Extract the whole listing as it stands. Do not include the pictures.

"""

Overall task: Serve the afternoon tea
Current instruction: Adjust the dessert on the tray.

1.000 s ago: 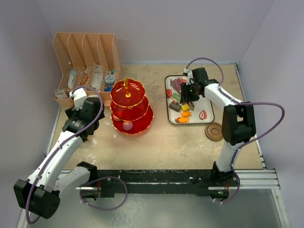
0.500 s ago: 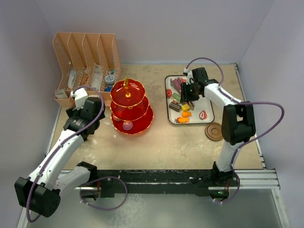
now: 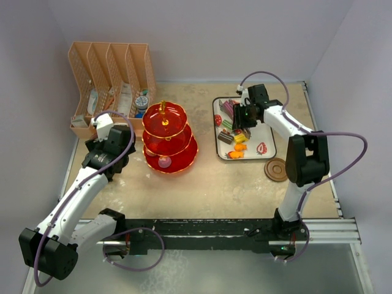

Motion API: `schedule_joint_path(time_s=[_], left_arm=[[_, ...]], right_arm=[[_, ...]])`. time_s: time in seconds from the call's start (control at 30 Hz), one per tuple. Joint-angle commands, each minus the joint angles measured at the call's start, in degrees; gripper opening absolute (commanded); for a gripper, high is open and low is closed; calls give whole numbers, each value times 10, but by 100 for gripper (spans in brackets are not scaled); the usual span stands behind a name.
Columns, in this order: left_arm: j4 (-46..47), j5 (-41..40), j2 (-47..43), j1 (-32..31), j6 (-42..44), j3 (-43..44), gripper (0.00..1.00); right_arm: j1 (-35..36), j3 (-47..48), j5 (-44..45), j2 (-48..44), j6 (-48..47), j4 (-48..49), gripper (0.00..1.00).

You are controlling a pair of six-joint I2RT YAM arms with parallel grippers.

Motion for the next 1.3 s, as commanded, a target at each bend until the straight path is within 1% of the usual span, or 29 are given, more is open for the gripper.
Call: schedule_joint_path(time_s=[0.0,0.27,0.53,0.67,0.8,0.93,1.13,1.27], left_arm=[[4,-12,-2,-3,-2,15,91],[5,-15,-2,-3,-1,16,91],[6,-14,-2,-2,1,17,91],[6,-12,-2,-2,2,17,91],[6,-11,-3,-3,2,17,91],[6,-11,-6,-3,1,16,91],[5,-7,-7,-3,1,16,91],[6,-5,-9,-2,0,15,91]], right_arm=[[1,43,12,-6,-1,-8,45],[1,56,22,8,-3,-17,46],[1,47,7,28,-21,-30,46],[1,45,15,25,-18,-23,45],[1,43,12,15,-10,-21,36],[1,13,-7,-16,9,2,29],[-1,-38,-43,-65,39,24,26],[-10,-66,-95,-86,51,29,26]])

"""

**Response**:
Overall task: Serve the afternoon tea
Current instruction: Adjust the dessert on the tray.

1.000 s ago: 
0.500 s ago: 
now: 

Motion API: `schedule_joint_path(time_s=[_], left_arm=[[_, ...]], right_arm=[[_, ...]])`. time_s: time in seconds from the call's start (control at 30 Hz), one per tuple. Joint-angle commands, each minus the joint angles measured at the call's start, in degrees; gripper opening absolute (commanded); for a gripper, high is open and low is closed; calls give whole numbers, each value times 10, but by 100 for gripper (spans in brackets are not scaled); the usual span stands behind a name.
Columns, in this order: left_arm: j4 (-46..47), j5 (-41..40), j2 (-47..43), j1 (-32..31), j6 (-42..44), j3 (-43..44), gripper (0.00..1.00); right_arm: j1 (-35..36), j3 (-47..48), j5 (-44..45), j2 (-48..44), j6 (-48..47), j4 (-48..49), gripper (0.00..1.00).

You are controlling a pair of six-joint I2RT YAM arms with parallel grippers.

Motion for the next 1.3 s, as commanded, a target at each bend until the straight path is within 1% of the usual span, or 29 are given, more is open for the gripper.
Call: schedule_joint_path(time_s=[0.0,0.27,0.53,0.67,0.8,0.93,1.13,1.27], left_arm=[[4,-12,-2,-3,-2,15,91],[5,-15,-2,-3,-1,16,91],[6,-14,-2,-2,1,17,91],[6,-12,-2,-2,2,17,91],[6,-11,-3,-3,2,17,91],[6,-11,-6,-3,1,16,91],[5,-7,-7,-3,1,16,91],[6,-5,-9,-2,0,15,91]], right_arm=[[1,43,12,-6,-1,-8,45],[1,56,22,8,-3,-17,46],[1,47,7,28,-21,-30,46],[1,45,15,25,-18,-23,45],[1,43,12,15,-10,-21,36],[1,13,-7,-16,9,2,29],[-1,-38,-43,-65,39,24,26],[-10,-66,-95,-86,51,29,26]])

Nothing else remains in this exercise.